Just letting you know what I'm up to. I feel that sometimes a beginner struggling to find out and understand info is better placed than someone who's been doing it for years, and glosses over things they know by heart.


----------



## smokeybear (Oct 19, 2011)

http://www.amazon.co.uk/s/ref=nb_sb...dog+showing++uk&rh=n:266239,k:dog+showing++uk


----------



## BessieDog (May 16, 2012)

Ok, clever clogs! 

I'll have a look at these, but the ones I looked at when I first started did not give me the answers I wanted. And I bought a few, believe me.


----------



## BessieDog (May 16, 2012)

smokeybear said:


> http://www.amazon.co.uk/s/ref=nb_sb...dog+showing++uk&rh=n:266239,k:dog+showing++uk


Can you tell me which one of these you'd recommend to a person new to showing? So I can see if I'm wasting my time?


----------



## swarthy (Apr 24, 2010)

I can't point you in the direction of "an ideal book" - well apart from the ones held by club show secretaries - and even then - they can be open to interpretation.
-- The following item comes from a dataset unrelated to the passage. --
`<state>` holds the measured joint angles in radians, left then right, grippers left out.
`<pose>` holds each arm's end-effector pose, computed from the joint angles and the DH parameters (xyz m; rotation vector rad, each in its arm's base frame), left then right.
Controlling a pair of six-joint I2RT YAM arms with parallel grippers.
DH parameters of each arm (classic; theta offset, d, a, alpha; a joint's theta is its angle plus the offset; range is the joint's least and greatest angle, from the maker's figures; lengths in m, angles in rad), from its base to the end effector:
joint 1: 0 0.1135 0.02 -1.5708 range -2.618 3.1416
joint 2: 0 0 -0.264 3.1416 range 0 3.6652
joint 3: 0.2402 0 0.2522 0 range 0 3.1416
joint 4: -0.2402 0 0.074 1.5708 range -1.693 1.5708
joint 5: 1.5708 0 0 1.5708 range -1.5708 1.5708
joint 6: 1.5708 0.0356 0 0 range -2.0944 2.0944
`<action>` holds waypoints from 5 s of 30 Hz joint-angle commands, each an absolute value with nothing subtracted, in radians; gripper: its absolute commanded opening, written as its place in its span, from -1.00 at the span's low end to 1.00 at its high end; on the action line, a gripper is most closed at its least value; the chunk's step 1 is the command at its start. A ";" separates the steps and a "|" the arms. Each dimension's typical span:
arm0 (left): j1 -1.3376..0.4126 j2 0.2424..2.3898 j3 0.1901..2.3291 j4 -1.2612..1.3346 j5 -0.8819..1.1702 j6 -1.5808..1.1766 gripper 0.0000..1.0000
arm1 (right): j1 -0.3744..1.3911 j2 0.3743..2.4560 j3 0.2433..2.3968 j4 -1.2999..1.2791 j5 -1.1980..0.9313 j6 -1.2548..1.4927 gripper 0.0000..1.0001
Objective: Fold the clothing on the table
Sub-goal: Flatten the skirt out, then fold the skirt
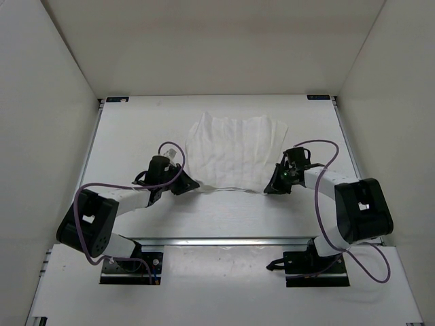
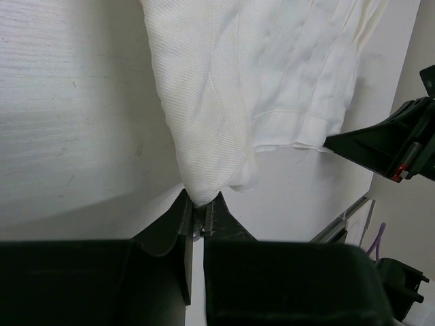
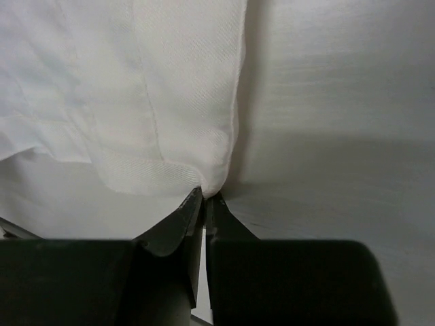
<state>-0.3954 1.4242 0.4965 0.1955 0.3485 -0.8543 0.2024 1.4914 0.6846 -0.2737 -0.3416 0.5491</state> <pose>0.2318 -0.1099 0.1428 -0.3733 2.4508 -0.9973 0.2547 0.0644 0.1464 0.3546 2.7077 0.6882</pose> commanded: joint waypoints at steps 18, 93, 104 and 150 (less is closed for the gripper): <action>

To give you an example - if a dog is 12 months on the first day of the show, he is still deemed to be a puppy - if you enter online through Fosse Data or Higham-press, the exhibitor will be presented with the relevant eligible age related classes - whereas in contrast at open shows - I've seen this argued against by club secretaries to the point they've reduced the exhibitor to tears - but indeed - they are still pups - same when they reach 18 months and then 2 years (Junior and Yearling). 

====================

The word "special" in front of any class can make the eligibility for it completely different - for example - we have a "special graduate class" at many breed Champ shows - this is judging the dog - but handlers must be 16 and under - but those rules could quite as easily vary from society to society.

Special classes at Champ shows are not Crufts qualifiers except at Crufts itself where all class winners automatically qualify for the following year - even in special puppy and special junior / yearling.

======================

Crufts qualifications at CH shows vary between stud band groups - Premier Open shows Best of Breeds qualify for Crufts but only in specified breeds and where there are at least 5 classes for the breed. 

Limit shows - you have to be a member - you can win every class at the show and it won't have any impact for your eligibility for classes at Open and Champ shows. You can also enter your dog for every class for which it is eligible - but don't have to enter the breed classes. 

Some Limit shows - they won't award Best of Breed for one breed class - others do. 

=====================-

The unbeaten rule is one that gets a lot of people - if a dog comes second in a class and is unbeaten by any other dog, then it can challenge for Reserve Best of Breed against the other class winners (should the judge wish to call it back into the ring - sometimes they don't - it's not always an automatic right) - a puppy can come 4th in a graduate class and be awarded, or challenge for Best puppy. 

Junior Warrant points can only be awarded if there are three dogs present in the class - but if there isn't - and there are three classes and said dog wins Best of Breed, it can claim a point for BOB - but it can't claim for class wins AND best of breed - so if the classes are 3,2,2 and it gets BOB - the dog will still only get one JW Point. 

Withdrawal from further competition is another one that confuses people - some believe you can withdraw from breed classes (when you can't if you want to challenge for BOB - you need to win all your breed classes you entered) - but you can withdraw from the AV classes and go forward to the group or Best in Show (my friend did this the other day on my advice - the judge and Steward had to consult the book to check for accuracy).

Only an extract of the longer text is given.